なぜなら、本作品は日本と米国の二国間の不均衡な文化的・経済的なパワーバランスは依然として存在しとるが、世界からしたら名もなきグローバリゼーションの結果、人気を得ているからっす。
ショボい日本政府の公式な後押しや、米国のディズニー帝国大資本制作会社によるコマーシャル活動や、その他、戦略があったわけじゃないし、世界の市場から見ると比較的小規模な日本アニメ制作会社による作品が、こない商業的に成功をおさめとるし、米国文化に対しても絶大な印象を与えとる。
本作が世界中で多くの人々を惹きつけた理由の一つはなんやろなぁ。
欧米の多くのSFの物語に登場してきよるサイバースペース(脳に直接リンクすることによって入り込める、電気的に生成され、物理的に居住可能なもう一つの現実のことで、すなわち、『通常』空間に存在する物理的な身体からは切り離された再編成された『人格』が居住する場)とかサイボーグとかのモチーフの融合、
ほんでもって日本的宗教観を背景としたサイバースペースの概念の解釈やら映像化の方法が独特であったからやと思う。

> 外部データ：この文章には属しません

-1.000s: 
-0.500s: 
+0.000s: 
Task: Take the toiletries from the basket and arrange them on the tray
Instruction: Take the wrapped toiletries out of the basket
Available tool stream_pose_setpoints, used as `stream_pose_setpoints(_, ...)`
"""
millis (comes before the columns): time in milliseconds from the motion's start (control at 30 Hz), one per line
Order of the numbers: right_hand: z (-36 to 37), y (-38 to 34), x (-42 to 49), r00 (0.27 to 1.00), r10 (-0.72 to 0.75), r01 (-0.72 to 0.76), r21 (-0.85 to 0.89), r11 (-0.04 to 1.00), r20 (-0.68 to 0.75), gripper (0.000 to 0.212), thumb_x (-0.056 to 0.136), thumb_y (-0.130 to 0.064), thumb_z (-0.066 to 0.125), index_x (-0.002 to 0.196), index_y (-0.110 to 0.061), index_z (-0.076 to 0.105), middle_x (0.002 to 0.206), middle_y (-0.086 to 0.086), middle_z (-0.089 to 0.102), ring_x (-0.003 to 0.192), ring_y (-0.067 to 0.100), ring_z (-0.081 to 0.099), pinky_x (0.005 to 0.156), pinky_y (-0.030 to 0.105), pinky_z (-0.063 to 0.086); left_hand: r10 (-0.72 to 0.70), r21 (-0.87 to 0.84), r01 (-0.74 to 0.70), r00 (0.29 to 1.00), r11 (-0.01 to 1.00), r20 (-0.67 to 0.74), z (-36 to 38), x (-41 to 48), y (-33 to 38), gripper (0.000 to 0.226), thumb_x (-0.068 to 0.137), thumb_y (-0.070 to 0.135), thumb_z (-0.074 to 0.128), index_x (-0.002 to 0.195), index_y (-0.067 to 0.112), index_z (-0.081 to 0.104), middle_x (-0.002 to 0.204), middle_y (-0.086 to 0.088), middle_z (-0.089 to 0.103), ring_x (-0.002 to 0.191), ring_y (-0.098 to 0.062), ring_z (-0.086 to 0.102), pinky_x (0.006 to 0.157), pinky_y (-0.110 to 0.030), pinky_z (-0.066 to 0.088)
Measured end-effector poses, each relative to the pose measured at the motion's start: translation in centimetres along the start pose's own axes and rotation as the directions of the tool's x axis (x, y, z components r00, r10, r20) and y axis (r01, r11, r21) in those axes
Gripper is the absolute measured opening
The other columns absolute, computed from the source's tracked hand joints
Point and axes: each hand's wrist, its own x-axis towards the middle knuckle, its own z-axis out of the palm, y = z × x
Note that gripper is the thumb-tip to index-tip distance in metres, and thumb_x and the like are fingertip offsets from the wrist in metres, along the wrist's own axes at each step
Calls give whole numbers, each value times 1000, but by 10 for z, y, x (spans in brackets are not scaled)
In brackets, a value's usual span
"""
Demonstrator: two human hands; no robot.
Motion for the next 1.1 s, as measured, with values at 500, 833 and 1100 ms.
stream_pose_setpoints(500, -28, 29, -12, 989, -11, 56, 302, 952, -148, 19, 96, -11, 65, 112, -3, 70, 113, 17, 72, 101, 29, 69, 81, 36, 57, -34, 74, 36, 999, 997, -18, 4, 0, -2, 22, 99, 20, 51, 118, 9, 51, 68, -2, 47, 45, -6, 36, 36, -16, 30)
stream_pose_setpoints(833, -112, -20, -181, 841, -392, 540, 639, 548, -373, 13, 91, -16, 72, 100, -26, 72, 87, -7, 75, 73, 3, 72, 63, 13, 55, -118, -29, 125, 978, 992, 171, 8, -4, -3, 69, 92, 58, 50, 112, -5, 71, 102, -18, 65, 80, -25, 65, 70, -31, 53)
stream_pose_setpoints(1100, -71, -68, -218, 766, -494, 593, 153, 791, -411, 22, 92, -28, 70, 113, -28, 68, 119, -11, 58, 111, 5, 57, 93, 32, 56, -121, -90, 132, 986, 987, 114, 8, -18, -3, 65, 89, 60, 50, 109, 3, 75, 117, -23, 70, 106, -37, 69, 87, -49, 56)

サイバースペースちゅう概念はこれまで小説や映画、ゲームとか様々な芸術形式に取り入れてて、本作においてもメチャに効果的に導入されている。
攻殻機動隊世界内じゃ人の身体の
一部あるいは全部が人工的なものと交換可能で、脳はサイバーネットワークに直結されている。
身体だけじゃなく記憶でさえも交換可能な環境で、人々は己のアイデンティティーに関して不安を抱えながら生きてる。
この作品は、サイバースペースやサイボーグ技術が高度に発達した社会で、『アイデンティティー』や
『個性』、あるいは
『人間』ちゅう概念がどのように変化していきよるのか、ちゅう問いを人類に投げかけている。
ほんでもってオリエンタリズムについて新しいイメージを提示することに成功している点もスゴい。
これが可能になったのは、この作品が日本のアニメちゅう、どっちも米国文化においては主流じゃない部類に属すモンやからやともの考えれる。
こないな事柄が考え抜かれたモンかどうかは置いといて、
市場戦略として作品の持つサブカルとしての特性が海外の批評家の関心を引いて、学術的な領域で議論が行われるよう誘導することに成功したんは疑いようがあらへん。
ある意味、今作は海外の観客が日本のハイテク・ポップカルチャーに抱く期待に過不足なく応え、彼らのオリエンタリズムに対する欲求を表層的なレベルでも深層的なレベルでも満たすことのできる典型的な作品やと云える。
特にサイボーグ体の女性主人公という表象は、ダナ・ハラウェイのフェミニストサイボーグ理論を適用したいと願う批評家や研究者にとっては格好の題材となるのは間違いないんちゃうかな。